- STORED DATA -
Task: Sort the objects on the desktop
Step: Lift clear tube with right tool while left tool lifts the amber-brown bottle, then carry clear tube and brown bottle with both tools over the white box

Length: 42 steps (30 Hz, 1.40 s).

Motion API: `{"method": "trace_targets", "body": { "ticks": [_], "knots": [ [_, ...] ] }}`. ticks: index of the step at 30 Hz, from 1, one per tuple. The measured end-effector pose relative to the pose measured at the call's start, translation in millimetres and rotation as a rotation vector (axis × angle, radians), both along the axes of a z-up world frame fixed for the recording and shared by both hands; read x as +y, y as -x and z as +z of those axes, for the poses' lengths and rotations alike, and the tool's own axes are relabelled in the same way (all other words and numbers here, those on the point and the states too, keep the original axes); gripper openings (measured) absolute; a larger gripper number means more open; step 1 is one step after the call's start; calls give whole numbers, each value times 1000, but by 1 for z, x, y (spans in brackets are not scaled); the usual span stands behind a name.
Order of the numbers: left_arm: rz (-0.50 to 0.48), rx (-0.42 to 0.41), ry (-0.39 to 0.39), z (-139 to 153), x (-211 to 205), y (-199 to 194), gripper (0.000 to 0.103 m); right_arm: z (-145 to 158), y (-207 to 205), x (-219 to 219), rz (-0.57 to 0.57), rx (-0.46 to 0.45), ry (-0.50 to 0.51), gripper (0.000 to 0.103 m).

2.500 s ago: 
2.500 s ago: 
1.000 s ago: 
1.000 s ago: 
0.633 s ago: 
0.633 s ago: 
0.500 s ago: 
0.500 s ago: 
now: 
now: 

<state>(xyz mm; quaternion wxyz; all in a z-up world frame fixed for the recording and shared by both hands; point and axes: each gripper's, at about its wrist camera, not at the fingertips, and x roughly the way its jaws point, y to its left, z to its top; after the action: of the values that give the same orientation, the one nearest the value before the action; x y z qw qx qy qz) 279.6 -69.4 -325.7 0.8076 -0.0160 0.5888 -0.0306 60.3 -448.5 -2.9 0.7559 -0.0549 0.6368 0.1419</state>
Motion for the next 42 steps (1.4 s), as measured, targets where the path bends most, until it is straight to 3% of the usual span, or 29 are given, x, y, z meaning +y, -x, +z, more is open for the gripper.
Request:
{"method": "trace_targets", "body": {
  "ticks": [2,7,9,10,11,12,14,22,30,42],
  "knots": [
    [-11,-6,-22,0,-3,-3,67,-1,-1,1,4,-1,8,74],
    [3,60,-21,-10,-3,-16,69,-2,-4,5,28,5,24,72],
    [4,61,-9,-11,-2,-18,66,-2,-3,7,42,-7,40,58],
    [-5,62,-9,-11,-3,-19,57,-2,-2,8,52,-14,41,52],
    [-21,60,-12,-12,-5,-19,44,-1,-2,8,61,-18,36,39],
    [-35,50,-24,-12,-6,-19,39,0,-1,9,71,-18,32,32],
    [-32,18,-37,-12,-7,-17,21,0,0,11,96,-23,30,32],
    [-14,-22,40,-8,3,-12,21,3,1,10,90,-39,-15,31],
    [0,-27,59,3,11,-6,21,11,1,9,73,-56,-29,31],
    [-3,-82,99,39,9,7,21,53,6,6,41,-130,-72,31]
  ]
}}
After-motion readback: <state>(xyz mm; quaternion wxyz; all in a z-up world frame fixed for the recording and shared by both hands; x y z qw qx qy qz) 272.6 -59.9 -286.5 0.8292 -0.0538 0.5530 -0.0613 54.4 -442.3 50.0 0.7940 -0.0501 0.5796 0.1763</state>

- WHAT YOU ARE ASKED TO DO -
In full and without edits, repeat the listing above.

- SOLUTION TO THE PROBLEM -
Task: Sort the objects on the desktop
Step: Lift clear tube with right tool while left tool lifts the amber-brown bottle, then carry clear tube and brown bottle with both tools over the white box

Length: 42 steps (30 Hz, 1.40 s).

Motion API: `{"method": "trace_targets", "body": { "ticks": [_], "knots": [ [_, ...] ] }}`. ticks: index of the step at 30 Hz, from 1, one per tuple. The measured end-effector pose relative to the pose measured at the call's start, translation in millimetres and rotation as a rotation vector (axis × angle, radians), both along the axes of a z-up world frame fixed for the recording and shared by both hands; read x as +y, y as -x and z as +z of those axes, for the poses' lengths and rotations alike, and the tool's own axes are relabelled in the same way (all other words and numbers here, those on the point and the states too, keep the original axes); gripper openings (measured) absolute; a larger gripper number means more open; step 1 is one step after the call's start; calls give whole numbers, each value times 1000, but by 1 for z, x, y (spans in brackets are not scaled); the usual span stands behind a name.
Order of the numbers: left_arm: rz (-0.50 to 0.48), rx (-0.42 to 0.41), ry (-0.39 to 0.39), z (-139 to 153), x (-211 to 205), y (-199 to 194), gripper (0.000 to 0.103 m); right_arm: z (-145 to 158), y (-207 to 205), x (-219 to 219), rz (-0.57 to 0.57), rx (-0.46 to 0.45), ry (-0.50 to 0.51), gripper (0.000 to 0.103 m).

2.500 s ago: 
2.500 s ago: 
1.000 s ago: 
1.000 s ago: 
0.633 s ago: 
0.633 s ago: 
0.500 s ago: 
0.500 s ago: 
now: 
now: 

<state>(xyz mm; quaternion wxyz; all in a z-up world frame fixed for the recording and shared by both hands; point and axes: each gripper's, at about its wrist camera, not at the fingertips, and x roughly the way its jaws point, y to its left, z to its top; after the action: of the values that give the same orientation, the one nearest the value before the action; x y z qw qx qy qz) 279.6 -69.4 -325.7 0.8076 -0.0160 0.5888 -0.0306 60.3 -448.5 -2.9 0.7559 -0.0549 0.6368 0.1419</state>
Motion for the next 42 steps (1.4 s), as measured, targets where the path bends most, until it is straight to 3% of the usual span, or 29 are given, x, y, z meaning +y, -x, +z, more is open for the gripper.
Request:
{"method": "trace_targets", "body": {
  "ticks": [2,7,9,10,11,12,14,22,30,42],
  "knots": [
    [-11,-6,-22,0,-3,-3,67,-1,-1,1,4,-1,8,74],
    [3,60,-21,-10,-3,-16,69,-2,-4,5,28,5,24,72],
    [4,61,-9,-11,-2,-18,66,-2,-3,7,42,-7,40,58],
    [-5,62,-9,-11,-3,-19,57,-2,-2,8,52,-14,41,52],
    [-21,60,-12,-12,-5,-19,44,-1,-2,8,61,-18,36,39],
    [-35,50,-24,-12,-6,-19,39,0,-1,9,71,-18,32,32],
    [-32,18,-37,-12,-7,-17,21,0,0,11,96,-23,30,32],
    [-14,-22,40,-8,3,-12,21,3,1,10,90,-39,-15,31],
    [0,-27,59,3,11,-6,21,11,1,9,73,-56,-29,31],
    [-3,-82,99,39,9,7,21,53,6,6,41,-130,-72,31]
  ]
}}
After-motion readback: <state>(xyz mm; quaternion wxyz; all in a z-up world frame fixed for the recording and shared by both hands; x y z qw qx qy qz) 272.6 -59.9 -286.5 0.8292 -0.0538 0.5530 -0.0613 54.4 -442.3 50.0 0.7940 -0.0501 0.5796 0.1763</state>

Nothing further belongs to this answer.